__Extracted information__.
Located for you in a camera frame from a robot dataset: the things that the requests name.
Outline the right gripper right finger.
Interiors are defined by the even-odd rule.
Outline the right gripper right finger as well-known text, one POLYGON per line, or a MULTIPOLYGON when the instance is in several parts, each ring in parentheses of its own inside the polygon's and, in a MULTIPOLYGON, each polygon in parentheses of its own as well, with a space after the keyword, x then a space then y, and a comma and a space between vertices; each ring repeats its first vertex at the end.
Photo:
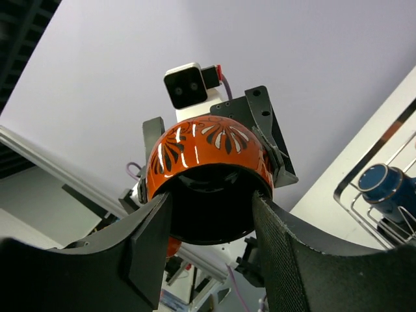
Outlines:
POLYGON ((270 311, 414 311, 415 245, 345 241, 255 192, 253 220, 270 311))

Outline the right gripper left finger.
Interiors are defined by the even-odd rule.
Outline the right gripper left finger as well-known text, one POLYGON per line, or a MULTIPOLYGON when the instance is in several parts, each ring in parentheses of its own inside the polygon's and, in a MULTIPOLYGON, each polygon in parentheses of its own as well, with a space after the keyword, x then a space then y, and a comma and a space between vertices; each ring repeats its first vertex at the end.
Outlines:
POLYGON ((165 193, 63 249, 1 239, 1 310, 156 310, 171 215, 165 193))

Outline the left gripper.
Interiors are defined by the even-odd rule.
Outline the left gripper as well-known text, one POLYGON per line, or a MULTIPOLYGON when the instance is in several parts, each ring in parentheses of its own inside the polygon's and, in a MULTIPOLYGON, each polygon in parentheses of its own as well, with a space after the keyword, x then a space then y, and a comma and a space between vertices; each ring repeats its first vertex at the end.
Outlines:
POLYGON ((119 199, 126 212, 138 210, 174 179, 203 194, 227 192, 245 170, 269 186, 268 160, 275 189, 297 183, 266 86, 246 90, 245 96, 248 107, 243 97, 214 99, 195 116, 181 113, 169 129, 160 116, 143 122, 146 164, 119 199))

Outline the orange floral bowl cup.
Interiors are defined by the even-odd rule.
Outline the orange floral bowl cup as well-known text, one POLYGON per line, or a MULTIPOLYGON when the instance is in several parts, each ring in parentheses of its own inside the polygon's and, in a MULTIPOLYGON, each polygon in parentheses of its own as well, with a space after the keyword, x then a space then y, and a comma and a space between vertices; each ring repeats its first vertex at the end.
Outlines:
POLYGON ((273 197, 272 168, 259 139, 238 121, 198 116, 167 129, 146 168, 147 199, 172 196, 170 236, 215 245, 255 229, 252 198, 273 197))

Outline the small orange cup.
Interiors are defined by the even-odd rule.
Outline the small orange cup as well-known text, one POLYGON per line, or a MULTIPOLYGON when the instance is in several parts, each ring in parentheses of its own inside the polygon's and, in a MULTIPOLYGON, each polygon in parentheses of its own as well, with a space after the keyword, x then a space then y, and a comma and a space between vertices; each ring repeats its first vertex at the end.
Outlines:
POLYGON ((175 239, 173 237, 169 237, 167 251, 166 251, 166 258, 169 259, 173 257, 178 252, 181 245, 182 245, 182 242, 180 240, 175 239))

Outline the blue cup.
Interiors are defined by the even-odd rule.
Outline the blue cup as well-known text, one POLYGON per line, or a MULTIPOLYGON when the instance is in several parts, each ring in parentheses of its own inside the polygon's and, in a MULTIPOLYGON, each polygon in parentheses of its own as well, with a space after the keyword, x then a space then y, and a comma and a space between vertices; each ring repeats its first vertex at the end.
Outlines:
POLYGON ((415 216, 415 178, 384 163, 366 169, 358 180, 364 200, 396 223, 415 216))

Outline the aluminium mounting rail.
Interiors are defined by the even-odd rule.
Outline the aluminium mounting rail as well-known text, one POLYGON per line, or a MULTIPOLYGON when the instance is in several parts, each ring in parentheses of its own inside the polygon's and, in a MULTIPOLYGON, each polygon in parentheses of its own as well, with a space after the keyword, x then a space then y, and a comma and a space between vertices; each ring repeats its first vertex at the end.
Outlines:
MULTIPOLYGON (((1 126, 1 143, 18 152, 41 169, 65 182, 117 217, 127 215, 116 199, 111 198, 102 190, 81 179, 79 175, 73 174, 63 164, 52 159, 42 148, 35 146, 3 125, 1 126)), ((212 247, 191 246, 184 243, 177 254, 219 282, 225 282, 228 278, 227 261, 223 260, 221 255, 217 254, 212 247)))

__About this exercise__.
Without the pictures, return the entries exactly as they appear.

__Your solution__.
Located for you in a camera frame from a robot dataset: the things that the requests name.
Outline the right gripper right finger.
Interiors are defined by the even-odd rule.
Outline the right gripper right finger as well-known text, one POLYGON per line, or a MULTIPOLYGON when the instance is in several parts, each ring in parentheses of its own inside the polygon's and, in a MULTIPOLYGON, each polygon in parentheses of its own as well, with a space after the keyword, x then a space then y, and a comma and a space between vertices; each ring repeats its first vertex at the end.
Photo:
Outlines:
POLYGON ((270 311, 414 311, 415 245, 345 241, 255 192, 253 220, 270 311))

Outline the right gripper left finger.
Interiors are defined by the even-odd rule.
Outline the right gripper left finger as well-known text, one POLYGON per line, or a MULTIPOLYGON when the instance is in several parts, each ring in parentheses of its own inside the polygon's and, in a MULTIPOLYGON, each polygon in parentheses of its own as well, with a space after the keyword, x then a space then y, and a comma and a space between vertices; each ring repeats its first vertex at the end.
Outlines:
POLYGON ((165 193, 63 249, 1 239, 1 310, 156 310, 171 215, 165 193))

Outline the left gripper.
Interiors are defined by the even-odd rule.
Outline the left gripper as well-known text, one POLYGON per line, or a MULTIPOLYGON when the instance is in several parts, each ring in parentheses of its own inside the polygon's and, in a MULTIPOLYGON, each polygon in parentheses of its own as well, with a space after the keyword, x then a space then y, and a comma and a space between vertices; each ring repeats its first vertex at the end.
Outlines:
POLYGON ((119 199, 126 212, 138 210, 174 179, 203 194, 227 192, 245 170, 269 186, 268 160, 275 189, 297 183, 266 86, 246 90, 245 96, 248 107, 243 97, 214 99, 195 116, 181 113, 169 129, 160 116, 143 122, 146 164, 119 199))

Outline the orange floral bowl cup.
Interiors are defined by the even-odd rule.
Outline the orange floral bowl cup as well-known text, one POLYGON per line, or a MULTIPOLYGON when the instance is in several parts, each ring in parentheses of its own inside the polygon's and, in a MULTIPOLYGON, each polygon in parentheses of its own as well, with a space after the keyword, x then a space then y, and a comma and a space between vertices; each ring repeats its first vertex at the end.
Outlines:
POLYGON ((273 197, 272 168, 259 139, 238 121, 198 116, 167 129, 146 168, 147 199, 172 196, 170 236, 215 245, 255 229, 252 198, 273 197))

Outline the small orange cup.
Interiors are defined by the even-odd rule.
Outline the small orange cup as well-known text, one POLYGON per line, or a MULTIPOLYGON when the instance is in several parts, each ring in parentheses of its own inside the polygon's and, in a MULTIPOLYGON, each polygon in parentheses of its own as well, with a space after the keyword, x then a space then y, and a comma and a space between vertices; each ring repeats its first vertex at the end.
Outlines:
POLYGON ((175 239, 173 237, 169 237, 167 251, 166 251, 166 258, 169 259, 173 257, 178 252, 181 245, 182 245, 182 242, 180 240, 175 239))

Outline the blue cup.
Interiors are defined by the even-odd rule.
Outline the blue cup as well-known text, one POLYGON per line, or a MULTIPOLYGON when the instance is in several parts, each ring in parentheses of its own inside the polygon's and, in a MULTIPOLYGON, each polygon in parentheses of its own as well, with a space after the keyword, x then a space then y, and a comma and a space between vertices; each ring repeats its first vertex at the end.
Outlines:
POLYGON ((415 216, 415 178, 384 163, 366 169, 358 180, 364 200, 396 223, 415 216))

Outline the aluminium mounting rail.
Interiors are defined by the even-odd rule.
Outline the aluminium mounting rail as well-known text, one POLYGON per line, or a MULTIPOLYGON when the instance is in several parts, each ring in parentheses of its own inside the polygon's and, in a MULTIPOLYGON, each polygon in parentheses of its own as well, with a space after the keyword, x then a space then y, and a comma and a space between vertices; each ring repeats its first vertex at the end.
Outlines:
MULTIPOLYGON (((1 126, 1 143, 18 152, 41 169, 65 182, 117 217, 127 215, 116 199, 111 198, 102 190, 81 179, 79 175, 73 174, 63 164, 52 159, 42 148, 35 146, 3 125, 1 126)), ((212 247, 191 246, 184 243, 177 254, 219 282, 225 282, 228 278, 227 261, 223 260, 221 255, 217 254, 212 247)))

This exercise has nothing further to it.